Sunrise over Angkor Wat

The friendliness of the Cambodians continues to delight us; even the hawkers aren’’t pushy and also give a little friendly banter. A total contrast to the hawkers on the beaches of Goa; Rottweiler’s when they smell fresh meat. Chatting about it we remembered that even the immigration officials at the airport had a “good morning’, a smile and time to explain how the visa system worked. Most of you would agree that the term “immigration official” and the word “smile” just don’t go together, especially those of you that have visited the USA.

On Wednesday we saw the sunrise over the big boy, Angkor Wat, followed by a number of other smaller temples. By smaller we mean standard or average as anything compared to Angkor is small. We didn’t find it the most interesting compared to some of the others but its condition after around 900 years is quite astounding. It’s size? Well, sorry boys, quite clearly 900 years ago size really did matter!! It’s absolutely humongous which, sadly, the pics don’t do justice. Believe us, or better still, come and take a look yourself.

Thursday we just chilled in Siem Reap, catching up on the blog, emails etc and took some pictures of some of the other inhabitants of our guesthouse, about a hundred crocs! The family who own the guesthouse also farm crocs in a large pool at the rear. As you can see from the pics some of them are pretty large. We didn’t get near enough to measure them but the biggest ones must be over 4m…….big enough to handle Cheryl in one gulp! It was a pity that we missed feeding time. They get fed twice a month and on the day they got fed we were out templing.

Friday, last day of templing, and we started at 8am to take the 90 minute ride to Kbal Spean. It’s a 1.5km hike through the forest up a fairly steep and difficult track. The end result was worth it as there is a carved river bed, The River of a Thousand Lingas, where you find carvings of Vishnu, Shiva and other Hindu deities. To come in the wet season would be a tragedy as most of them would be covered by the rushing water.

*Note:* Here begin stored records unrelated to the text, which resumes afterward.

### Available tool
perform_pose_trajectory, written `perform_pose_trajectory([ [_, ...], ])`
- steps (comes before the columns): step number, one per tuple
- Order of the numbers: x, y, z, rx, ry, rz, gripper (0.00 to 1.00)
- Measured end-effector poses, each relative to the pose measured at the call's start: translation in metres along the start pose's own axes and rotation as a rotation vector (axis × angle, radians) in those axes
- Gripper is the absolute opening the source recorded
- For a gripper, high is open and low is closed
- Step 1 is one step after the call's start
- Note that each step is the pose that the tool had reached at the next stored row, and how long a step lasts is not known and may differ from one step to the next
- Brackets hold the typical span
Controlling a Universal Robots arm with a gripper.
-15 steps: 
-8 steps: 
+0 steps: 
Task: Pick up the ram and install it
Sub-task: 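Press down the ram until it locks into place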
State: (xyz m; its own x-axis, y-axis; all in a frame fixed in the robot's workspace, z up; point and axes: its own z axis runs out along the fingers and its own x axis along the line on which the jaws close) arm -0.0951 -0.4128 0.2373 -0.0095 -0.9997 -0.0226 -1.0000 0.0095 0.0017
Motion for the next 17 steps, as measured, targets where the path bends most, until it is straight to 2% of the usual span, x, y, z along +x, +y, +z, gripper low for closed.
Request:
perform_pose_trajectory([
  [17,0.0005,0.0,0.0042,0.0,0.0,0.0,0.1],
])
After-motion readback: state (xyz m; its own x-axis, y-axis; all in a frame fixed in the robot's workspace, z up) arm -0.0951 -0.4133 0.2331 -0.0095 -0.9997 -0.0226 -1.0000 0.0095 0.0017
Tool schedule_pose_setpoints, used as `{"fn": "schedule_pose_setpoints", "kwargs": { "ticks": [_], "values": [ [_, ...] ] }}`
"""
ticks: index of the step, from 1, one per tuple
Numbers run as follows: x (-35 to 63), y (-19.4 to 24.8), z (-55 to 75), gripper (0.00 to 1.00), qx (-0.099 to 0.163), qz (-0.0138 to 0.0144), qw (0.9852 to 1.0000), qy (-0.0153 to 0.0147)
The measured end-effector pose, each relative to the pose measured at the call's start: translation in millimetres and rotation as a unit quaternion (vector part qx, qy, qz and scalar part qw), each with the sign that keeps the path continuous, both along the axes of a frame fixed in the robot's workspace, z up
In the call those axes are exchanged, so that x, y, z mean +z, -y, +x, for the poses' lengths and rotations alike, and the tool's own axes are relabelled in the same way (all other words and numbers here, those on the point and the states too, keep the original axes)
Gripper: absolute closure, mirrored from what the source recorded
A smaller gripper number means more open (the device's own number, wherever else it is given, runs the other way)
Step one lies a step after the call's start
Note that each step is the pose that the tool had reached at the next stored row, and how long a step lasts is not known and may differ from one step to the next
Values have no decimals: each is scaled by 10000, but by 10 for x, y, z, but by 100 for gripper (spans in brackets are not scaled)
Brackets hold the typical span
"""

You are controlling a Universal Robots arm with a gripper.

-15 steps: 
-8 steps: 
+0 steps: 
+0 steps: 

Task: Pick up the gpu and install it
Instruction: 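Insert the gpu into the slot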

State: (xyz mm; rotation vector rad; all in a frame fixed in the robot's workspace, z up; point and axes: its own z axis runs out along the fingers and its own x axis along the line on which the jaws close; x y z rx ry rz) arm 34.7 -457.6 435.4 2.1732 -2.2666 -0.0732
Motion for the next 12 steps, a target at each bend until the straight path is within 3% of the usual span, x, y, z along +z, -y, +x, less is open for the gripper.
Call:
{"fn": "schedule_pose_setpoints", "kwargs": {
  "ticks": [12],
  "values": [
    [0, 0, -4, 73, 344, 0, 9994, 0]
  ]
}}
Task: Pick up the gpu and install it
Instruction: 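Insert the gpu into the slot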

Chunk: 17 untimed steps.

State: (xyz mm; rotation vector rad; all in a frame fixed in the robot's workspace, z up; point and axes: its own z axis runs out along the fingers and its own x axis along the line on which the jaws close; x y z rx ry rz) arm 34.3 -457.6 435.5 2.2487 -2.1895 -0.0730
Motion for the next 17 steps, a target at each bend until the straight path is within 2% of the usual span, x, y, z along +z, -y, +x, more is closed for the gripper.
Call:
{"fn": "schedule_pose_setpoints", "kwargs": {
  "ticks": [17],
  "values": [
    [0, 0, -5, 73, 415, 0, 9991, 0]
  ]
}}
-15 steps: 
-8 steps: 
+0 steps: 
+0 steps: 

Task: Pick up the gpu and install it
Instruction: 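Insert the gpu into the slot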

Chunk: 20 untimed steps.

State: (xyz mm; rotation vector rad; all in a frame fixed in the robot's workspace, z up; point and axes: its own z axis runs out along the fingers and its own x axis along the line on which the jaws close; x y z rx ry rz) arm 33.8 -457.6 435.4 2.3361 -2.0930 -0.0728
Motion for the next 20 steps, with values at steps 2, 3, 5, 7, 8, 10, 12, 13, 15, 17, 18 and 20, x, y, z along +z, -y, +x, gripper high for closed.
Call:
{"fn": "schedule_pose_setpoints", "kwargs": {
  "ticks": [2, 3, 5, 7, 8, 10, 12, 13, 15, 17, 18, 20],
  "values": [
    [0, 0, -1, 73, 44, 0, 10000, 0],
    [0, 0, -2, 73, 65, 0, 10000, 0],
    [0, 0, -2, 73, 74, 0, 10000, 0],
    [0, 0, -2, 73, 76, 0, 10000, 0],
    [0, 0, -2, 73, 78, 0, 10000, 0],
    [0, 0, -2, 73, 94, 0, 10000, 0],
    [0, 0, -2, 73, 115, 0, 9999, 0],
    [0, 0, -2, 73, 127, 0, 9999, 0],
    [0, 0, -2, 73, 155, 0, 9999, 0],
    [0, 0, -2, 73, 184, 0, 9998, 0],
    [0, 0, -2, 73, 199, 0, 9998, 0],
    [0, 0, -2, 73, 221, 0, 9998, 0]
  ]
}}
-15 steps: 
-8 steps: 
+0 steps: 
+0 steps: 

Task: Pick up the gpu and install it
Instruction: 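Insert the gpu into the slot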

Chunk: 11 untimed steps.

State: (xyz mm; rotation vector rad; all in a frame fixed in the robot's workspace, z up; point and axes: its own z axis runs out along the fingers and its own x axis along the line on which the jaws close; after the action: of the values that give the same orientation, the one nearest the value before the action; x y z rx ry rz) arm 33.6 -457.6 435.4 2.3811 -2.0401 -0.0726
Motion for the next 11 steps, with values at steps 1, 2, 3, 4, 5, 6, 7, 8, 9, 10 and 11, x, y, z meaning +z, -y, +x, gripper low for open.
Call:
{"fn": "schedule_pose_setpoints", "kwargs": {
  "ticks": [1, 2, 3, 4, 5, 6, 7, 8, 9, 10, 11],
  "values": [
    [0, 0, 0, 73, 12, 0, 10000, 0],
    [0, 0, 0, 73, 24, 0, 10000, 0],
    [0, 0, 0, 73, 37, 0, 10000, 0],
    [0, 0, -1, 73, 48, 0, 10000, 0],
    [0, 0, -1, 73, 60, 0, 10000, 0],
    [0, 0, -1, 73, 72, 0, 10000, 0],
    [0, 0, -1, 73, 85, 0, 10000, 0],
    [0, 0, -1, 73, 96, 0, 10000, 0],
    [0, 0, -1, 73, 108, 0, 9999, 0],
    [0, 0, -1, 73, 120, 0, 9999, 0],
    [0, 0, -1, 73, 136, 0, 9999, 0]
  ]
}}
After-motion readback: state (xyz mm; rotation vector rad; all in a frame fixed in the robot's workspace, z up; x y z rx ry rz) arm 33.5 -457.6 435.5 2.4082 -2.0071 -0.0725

Following our walk back down the hill we visited Banteay Srei where the carvings were just so intricate and well preserved it looked like they had been done yesterday. This was a much smaller temple than most but what it lacked in size it really made up for in the complexity and condition of the stonework.

Neil writes: The vastness of Angkor Wat, the number of temples to visit in such a relatively small area plus the intricate and extent of the stonework makes Siem Reap a “must see before you die”. However, on the down side for me was that most of the temples follow a similar pattern of design and appear to me to be as much “ego trips” of the King at the time, as temples of worship. However, climbing to Kbal Spean this morning to visit the very atmospheric waterfalls and to see the carvings in the riverbed epitomised for me what is a true spiritual place of worship. No ego trips here, just a beautiful place to worship with some wonderful carvings in the water to express your commitment to your beliefs……wonderful and only around 1000 years old!

Finally, on our return trip we stopped at the Cambodia Landmine Museum which is also a rehab centre for victims. The founder, who did his stint as a child soldier (aged 5 to 13) with The Khmer Rouge laying some landmines before “seeing the light”, continues to this day to spend his life deactivating them. Around 4-6 million landmines dotted the Cambodian countryside and to this day men, women and children continue to die or be maimed by these horrors of war. A sobering end to our visit to Siem Reap and which also explains the number of amputees selling things in and around the town and the temples.

We finished the day with a trip to a Cambodian Beer Garden with Sambo for more draft beers and shouts of “Jol moi” or cheers when the glasses were raised. Back for dinner at the guesthouse, and were were delighted to find that Sony, who runs the place, had taken our advice to start selling simple cocktails. He had bought a range of spirits & mixers and we were invited to become temporary bar staff to make the first Gin & Tonics ever served at The Golden Mango.